#### Task to complete
Repeat the listing in full, word for word.

#### Data provided
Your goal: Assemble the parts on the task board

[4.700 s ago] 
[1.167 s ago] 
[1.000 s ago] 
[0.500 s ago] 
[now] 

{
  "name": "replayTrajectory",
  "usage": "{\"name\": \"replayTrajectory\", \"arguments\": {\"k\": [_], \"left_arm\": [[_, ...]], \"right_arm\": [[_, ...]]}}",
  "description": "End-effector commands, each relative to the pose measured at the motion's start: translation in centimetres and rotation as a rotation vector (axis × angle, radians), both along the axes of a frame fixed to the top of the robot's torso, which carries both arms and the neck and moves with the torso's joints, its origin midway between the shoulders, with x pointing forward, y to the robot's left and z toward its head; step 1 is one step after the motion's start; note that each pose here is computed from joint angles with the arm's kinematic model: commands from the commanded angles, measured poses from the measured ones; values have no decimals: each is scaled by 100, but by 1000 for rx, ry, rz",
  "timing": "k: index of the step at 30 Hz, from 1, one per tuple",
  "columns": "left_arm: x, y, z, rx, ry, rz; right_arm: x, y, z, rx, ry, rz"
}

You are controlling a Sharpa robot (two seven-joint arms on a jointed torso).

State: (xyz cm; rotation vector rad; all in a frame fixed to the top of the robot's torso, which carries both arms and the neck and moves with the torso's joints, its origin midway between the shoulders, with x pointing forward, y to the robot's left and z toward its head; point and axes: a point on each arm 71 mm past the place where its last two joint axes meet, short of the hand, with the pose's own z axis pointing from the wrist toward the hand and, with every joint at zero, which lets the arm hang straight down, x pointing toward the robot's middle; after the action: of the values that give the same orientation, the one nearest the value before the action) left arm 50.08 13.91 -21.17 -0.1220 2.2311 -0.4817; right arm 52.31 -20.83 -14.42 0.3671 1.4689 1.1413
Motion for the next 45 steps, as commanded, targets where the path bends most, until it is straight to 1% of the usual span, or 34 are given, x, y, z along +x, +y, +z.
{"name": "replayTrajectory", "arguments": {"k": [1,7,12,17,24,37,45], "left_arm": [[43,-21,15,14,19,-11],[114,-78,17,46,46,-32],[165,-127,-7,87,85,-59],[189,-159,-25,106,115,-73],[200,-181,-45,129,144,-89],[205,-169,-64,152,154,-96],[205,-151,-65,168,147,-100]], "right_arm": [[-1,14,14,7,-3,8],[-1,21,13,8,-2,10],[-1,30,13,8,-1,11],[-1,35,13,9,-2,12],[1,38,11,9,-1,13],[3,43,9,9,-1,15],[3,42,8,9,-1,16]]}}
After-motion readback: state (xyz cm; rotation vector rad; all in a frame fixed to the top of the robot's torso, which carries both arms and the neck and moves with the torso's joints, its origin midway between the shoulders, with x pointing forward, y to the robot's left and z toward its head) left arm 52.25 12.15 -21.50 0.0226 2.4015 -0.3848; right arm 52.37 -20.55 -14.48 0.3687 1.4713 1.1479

#### Exercise response
Your goal: Assemble the parts on the task board

[4.700 s ago] 
[1.167 s ago] 
[1.000 s ago] 
[0.500 s ago] 
[now] 

{
  "name": "replayTrajectory",
  "usage": "{\"name\": \"replayTrajectory\", \"arguments\": {\"k\": [_], \"left_arm\": [[_, ...]], \"right_arm\": [[_, ...]]}}",
  "description": "End-effector commands, each relative to the pose measured at the motion's start: translation in centimetres and rotation as a rotation vector (axis × angle, radians), both along the axes of a frame fixed to the top of the robot's torso, which carries both arms and the neck and moves with the torso's joints, its origin midway between the shoulders, with x pointing forward, y to the robot's left and z toward its head; step 1 is one step after the motion's start; note that each pose here is computed from joint angles with the arm's kinematic model: commands from the commanded angles, measured poses from the measured ones; values have no decimals: each is scaled by 100, but by 1000 for rx, ry, rz",
  "timing": "k: index of the step at 30 Hz, from 1, one per tuple",
  "columns": "left_arm: x, y, z, rx, ry, rz; right_arm: x, y, z, rx, ry, rz"
}

You are controlling a Sharpa robot (two seven-joint arms on a jointed torso).

State: (xyz cm; rotation vector rad; all in a frame fixed to the top of the robot's torso, which carries both arms and the neck and moves with the torso's joints, its origin midway between the shoulders, with x pointing forward, y to the robot's left and z toward its head; point and axes: a point on each arm 71 mm past the place where its last two joint axes meet, short of the hand, with the pose's own z axis pointing from the wrist toward the hand and, with every joint at zero, which lets the arm hang straight down, x pointing toward the robot's middle; after the action: of the values that give the same orientation, the one nearest the value before the action) left arm 50.08 13.91 -21.17 -0.1220 2.2311 -0.4817; right arm 52.31 -20.83 -14.42 0.3671 1.4689 1.1413
Motion for the next 45 steps, as commanded, targets where the path bends most, until it is straight to 1% of the usual span, or 34 are given, x, y, z along +x, +y, +z.
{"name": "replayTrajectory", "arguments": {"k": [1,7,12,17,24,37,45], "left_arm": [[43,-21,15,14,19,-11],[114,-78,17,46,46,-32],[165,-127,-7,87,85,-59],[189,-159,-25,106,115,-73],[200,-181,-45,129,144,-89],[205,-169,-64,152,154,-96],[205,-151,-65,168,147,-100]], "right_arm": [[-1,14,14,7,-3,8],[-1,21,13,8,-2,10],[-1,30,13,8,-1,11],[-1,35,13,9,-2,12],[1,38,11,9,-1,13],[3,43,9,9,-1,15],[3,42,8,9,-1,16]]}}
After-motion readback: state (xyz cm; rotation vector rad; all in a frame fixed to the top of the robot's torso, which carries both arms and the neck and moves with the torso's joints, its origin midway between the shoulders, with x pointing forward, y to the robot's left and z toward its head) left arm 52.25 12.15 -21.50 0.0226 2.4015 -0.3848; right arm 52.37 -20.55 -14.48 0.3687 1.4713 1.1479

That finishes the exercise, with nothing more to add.